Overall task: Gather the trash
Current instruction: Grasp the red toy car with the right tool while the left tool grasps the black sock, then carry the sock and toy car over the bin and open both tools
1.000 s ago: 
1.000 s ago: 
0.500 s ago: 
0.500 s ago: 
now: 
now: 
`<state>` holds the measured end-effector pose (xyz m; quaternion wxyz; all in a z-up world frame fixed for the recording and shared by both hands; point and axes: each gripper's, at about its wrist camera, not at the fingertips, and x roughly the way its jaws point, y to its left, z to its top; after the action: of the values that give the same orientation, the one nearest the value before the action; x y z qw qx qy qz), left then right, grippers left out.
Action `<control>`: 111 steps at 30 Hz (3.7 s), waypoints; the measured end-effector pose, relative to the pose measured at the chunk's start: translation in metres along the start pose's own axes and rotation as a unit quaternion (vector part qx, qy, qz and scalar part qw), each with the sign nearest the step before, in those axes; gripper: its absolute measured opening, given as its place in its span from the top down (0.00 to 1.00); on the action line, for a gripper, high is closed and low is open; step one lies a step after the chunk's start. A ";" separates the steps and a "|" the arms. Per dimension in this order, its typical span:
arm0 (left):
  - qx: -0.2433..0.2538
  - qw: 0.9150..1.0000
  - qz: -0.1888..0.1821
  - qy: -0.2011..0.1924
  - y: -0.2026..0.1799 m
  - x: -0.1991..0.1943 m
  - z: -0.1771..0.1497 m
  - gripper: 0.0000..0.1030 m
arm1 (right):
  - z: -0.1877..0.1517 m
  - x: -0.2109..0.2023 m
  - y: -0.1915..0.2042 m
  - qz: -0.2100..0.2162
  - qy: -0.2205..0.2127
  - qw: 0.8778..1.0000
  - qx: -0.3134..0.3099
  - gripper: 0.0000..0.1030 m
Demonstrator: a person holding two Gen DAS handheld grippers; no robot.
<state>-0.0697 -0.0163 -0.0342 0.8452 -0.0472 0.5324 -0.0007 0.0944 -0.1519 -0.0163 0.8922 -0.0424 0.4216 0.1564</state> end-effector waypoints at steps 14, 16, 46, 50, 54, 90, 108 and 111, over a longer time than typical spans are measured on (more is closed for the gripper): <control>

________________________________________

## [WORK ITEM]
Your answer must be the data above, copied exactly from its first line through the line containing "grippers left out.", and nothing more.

## [SOLUTION BELOW]
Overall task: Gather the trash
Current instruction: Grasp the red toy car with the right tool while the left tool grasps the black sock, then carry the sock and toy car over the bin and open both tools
1.000 s ago: 
1.000 s ago: 
0.500 s ago: 
0.500 s ago: 
now: 
now: 
`<state>` holds the measured end-effector pose (xyz m; quaternion wxyz; all in a z-up world frame fixed for the recording and shared by both hands; point and axes: each gripper's, at about its wrist camera, not at the fingertips, and x roughly the way its jaws point, y to its left, z to its top; after the action: of the values that give the same orientation, the one nearest the value before the action; x y z qw qx qy qz), left then right, grippers left out.

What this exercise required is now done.